Task to carry out> Quote all of the data exactly as given. Skip every picture it contains.

Collection entries>
**********
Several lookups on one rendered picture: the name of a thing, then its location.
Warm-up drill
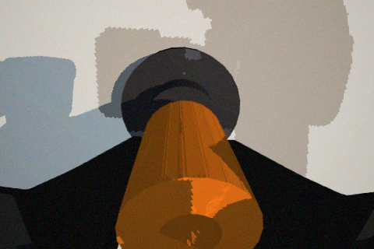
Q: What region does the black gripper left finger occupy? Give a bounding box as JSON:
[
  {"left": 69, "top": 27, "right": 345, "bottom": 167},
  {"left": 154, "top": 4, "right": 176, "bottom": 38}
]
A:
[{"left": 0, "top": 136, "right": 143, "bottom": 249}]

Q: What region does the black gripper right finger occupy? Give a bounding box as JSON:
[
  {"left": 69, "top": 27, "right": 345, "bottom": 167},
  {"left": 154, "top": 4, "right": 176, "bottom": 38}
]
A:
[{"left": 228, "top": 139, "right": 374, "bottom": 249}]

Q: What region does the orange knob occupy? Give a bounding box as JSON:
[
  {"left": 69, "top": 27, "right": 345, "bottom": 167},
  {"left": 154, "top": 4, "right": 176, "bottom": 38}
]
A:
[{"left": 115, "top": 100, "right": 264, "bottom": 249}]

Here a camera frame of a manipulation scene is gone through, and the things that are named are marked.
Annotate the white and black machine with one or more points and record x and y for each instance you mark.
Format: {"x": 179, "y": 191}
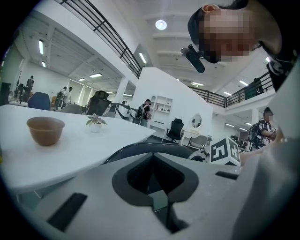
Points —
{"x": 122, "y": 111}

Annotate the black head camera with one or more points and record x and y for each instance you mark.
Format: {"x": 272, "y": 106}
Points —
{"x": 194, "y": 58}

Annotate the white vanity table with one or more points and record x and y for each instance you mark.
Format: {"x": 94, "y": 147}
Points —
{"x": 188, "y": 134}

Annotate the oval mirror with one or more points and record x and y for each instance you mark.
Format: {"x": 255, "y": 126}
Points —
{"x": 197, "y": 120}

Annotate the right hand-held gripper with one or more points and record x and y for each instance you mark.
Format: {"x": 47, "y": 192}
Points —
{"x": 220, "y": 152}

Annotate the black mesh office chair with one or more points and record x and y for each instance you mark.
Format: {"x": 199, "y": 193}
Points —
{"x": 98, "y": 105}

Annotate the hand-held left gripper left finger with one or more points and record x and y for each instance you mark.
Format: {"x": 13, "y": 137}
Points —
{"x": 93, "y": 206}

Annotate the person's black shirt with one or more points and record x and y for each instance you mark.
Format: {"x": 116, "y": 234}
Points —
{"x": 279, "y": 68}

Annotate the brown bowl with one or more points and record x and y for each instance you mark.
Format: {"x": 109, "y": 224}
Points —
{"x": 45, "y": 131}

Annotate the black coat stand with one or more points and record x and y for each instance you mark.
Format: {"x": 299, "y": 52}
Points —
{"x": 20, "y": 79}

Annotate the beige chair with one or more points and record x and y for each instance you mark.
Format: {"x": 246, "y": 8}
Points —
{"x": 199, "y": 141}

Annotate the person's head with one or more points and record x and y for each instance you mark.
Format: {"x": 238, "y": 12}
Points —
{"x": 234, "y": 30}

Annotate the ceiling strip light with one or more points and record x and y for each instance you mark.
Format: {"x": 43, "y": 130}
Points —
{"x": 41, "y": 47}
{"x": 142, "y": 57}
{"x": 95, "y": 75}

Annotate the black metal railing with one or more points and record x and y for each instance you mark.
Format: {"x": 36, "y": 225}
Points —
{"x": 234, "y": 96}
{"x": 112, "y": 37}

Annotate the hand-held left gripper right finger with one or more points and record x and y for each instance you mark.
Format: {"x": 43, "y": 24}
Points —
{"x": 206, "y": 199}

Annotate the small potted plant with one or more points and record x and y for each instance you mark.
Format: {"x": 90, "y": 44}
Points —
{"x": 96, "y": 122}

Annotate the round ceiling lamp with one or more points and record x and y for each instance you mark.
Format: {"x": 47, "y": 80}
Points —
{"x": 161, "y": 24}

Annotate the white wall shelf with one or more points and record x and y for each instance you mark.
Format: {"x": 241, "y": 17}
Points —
**********
Result of the task>
Several lookups on one rendered picture: the name of a thing, then its location.
Warm-up drill
Q: What region does the black gripper left finger occupy? Give a bounding box as JSON:
[
  {"left": 69, "top": 27, "right": 345, "bottom": 167},
  {"left": 154, "top": 4, "right": 176, "bottom": 38}
]
A:
[{"left": 0, "top": 136, "right": 143, "bottom": 249}]

Q: What region does the black gripper right finger occupy? Give a bounding box as JSON:
[
  {"left": 69, "top": 27, "right": 345, "bottom": 167},
  {"left": 154, "top": 4, "right": 176, "bottom": 38}
]
A:
[{"left": 228, "top": 139, "right": 374, "bottom": 249}]

Q: What region does the orange knob occupy? Give a bounding box as JSON:
[
  {"left": 69, "top": 27, "right": 345, "bottom": 167},
  {"left": 154, "top": 4, "right": 176, "bottom": 38}
]
A:
[{"left": 115, "top": 100, "right": 264, "bottom": 249}]

Here a camera frame of a manipulation scene is gone through, and the things that are named are marked.
Annotate the white and black machine with one or more points and record x and y for each instance you mark.
Format: {"x": 179, "y": 191}
Points —
{"x": 122, "y": 111}

Annotate the black head camera with one or more points and record x and y for each instance you mark.
Format: {"x": 272, "y": 106}
Points —
{"x": 194, "y": 58}

Annotate the white vanity table with one or more points and record x and y for each instance you mark.
Format: {"x": 94, "y": 147}
Points —
{"x": 188, "y": 134}

Annotate the oval mirror with one or more points and record x and y for each instance you mark.
Format: {"x": 255, "y": 126}
Points —
{"x": 197, "y": 120}

Annotate the right hand-held gripper with one or more points and record x and y for each instance you mark.
Format: {"x": 47, "y": 192}
Points —
{"x": 220, "y": 152}

Annotate the black mesh office chair with one or more points and record x and y for each instance you mark.
Format: {"x": 199, "y": 193}
Points —
{"x": 98, "y": 105}

Annotate the hand-held left gripper left finger with one or more points and record x and y for each instance you mark.
Format: {"x": 13, "y": 137}
Points —
{"x": 93, "y": 206}

Annotate the person's black shirt with one or more points and record x and y for each instance you mark.
Format: {"x": 116, "y": 234}
Points —
{"x": 279, "y": 68}

Annotate the brown bowl with one or more points and record x and y for each instance you mark.
Format: {"x": 109, "y": 224}
Points —
{"x": 45, "y": 131}

Annotate the black coat stand with one or more points and record x and y for each instance you mark.
Format: {"x": 299, "y": 52}
Points —
{"x": 20, "y": 79}

Annotate the beige chair with one or more points and record x and y for each instance you mark.
Format: {"x": 246, "y": 8}
Points —
{"x": 199, "y": 141}

Annotate the person's head with one or more points and record x and y for each instance you mark.
Format: {"x": 238, "y": 12}
Points —
{"x": 234, "y": 30}

Annotate the ceiling strip light with one or more points and record x and y for each instance you mark.
Format: {"x": 43, "y": 130}
Points —
{"x": 41, "y": 47}
{"x": 142, "y": 57}
{"x": 95, "y": 75}

Annotate the black metal railing with one or more points and record x and y for each instance you mark.
Format: {"x": 36, "y": 225}
Points —
{"x": 234, "y": 96}
{"x": 112, "y": 37}

Annotate the hand-held left gripper right finger with one or more points and record x and y for each instance you mark.
Format: {"x": 43, "y": 24}
Points —
{"x": 206, "y": 199}

Annotate the small potted plant with one or more points and record x and y for each instance you mark.
Format: {"x": 90, "y": 44}
Points —
{"x": 96, "y": 122}

Annotate the round ceiling lamp with one or more points and record x and y for each instance you mark.
Format: {"x": 47, "y": 80}
Points —
{"x": 161, "y": 24}

Annotate the white wall shelf with one or more points and record x and y for each instance you mark.
Format: {"x": 241, "y": 17}
Points —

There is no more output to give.